Now I want to find an algorithm that randomly generates a subset of $S$, free to for each $x$ choose an arbitrary real number between $0$ and $1$, with the following constraint:
$x_1 + x_2 + ... + x_n = B$, where $B$ being a budget of some sort.

Examples of a subset would be (given $B = 2$ and $n = 10$) are:
$\{x_1 = 0.6, x_2 = 0.4, x_{3} = 1\}$, $\{x_1 = 0.2, x_2 = 0.8, x_{3} = 0.5, x_{7} = 0.5\}$, etc.

Now lets look at a more complex version. Say I don't like that $\{1, 1\}$ has the same "cost" as $\{0.5, 0.5, 0.5, 0.5\}$. Instead I want the cost to be exponential, making it very expensive to choose values closer to $1$. In addition I want to add a constant cost to make it more cost-effective to focus on a few stronger values, preventing results like $\{0.00000001, 0.00000001, ..., 0.0000001\}$. The above constraint would then instead be:
$f(x) = C \ \operatorname{sgn}(x) + ke^{ax}$,
where $C, a, k$ are constants, and $$f(x_1) + f(x_2) + f(x_3) + ... + f(x_n) = B ,$$

where $f(x)$ is a cost function of sorts.

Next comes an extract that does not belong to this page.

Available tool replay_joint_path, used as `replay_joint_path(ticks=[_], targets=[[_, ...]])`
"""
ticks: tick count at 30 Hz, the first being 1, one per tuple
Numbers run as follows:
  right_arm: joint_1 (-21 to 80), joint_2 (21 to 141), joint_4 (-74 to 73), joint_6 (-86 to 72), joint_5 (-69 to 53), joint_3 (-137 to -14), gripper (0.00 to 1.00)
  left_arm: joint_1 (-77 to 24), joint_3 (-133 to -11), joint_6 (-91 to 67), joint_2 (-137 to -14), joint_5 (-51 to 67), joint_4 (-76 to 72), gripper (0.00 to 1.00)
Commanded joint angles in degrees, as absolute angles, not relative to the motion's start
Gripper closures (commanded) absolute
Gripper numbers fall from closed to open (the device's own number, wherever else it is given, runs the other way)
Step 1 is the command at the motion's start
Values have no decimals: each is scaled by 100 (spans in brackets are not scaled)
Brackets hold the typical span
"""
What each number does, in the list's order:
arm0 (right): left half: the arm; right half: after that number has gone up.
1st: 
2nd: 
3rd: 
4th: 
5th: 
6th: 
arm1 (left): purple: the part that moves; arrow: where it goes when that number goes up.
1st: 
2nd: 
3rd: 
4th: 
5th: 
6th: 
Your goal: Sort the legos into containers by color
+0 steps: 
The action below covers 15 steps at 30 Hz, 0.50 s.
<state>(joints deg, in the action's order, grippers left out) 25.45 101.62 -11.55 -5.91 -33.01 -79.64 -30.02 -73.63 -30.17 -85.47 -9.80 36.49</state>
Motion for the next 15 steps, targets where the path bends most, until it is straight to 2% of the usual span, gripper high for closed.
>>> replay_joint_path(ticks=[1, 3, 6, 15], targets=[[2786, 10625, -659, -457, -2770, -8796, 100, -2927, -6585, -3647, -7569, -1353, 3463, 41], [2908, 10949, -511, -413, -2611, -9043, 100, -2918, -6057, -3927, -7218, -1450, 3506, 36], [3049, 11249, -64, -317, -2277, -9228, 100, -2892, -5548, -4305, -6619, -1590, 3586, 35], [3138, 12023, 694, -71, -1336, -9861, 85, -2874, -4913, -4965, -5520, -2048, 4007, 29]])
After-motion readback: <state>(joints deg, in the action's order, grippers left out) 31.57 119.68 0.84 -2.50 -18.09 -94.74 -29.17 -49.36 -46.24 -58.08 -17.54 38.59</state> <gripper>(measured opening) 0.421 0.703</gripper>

To clarify, I'm not necessarily looking for subsets that exactly add up to $B$, instead I'm looking for something that is somehow bounded by $B$, making different subsets generated by the same algorithm to be comparable to each other in a "fair" sort of way.

Now I posted this here at stackoverflow where I got the advice to try here instead. I realize now though that I probably didn't explain it very well over there.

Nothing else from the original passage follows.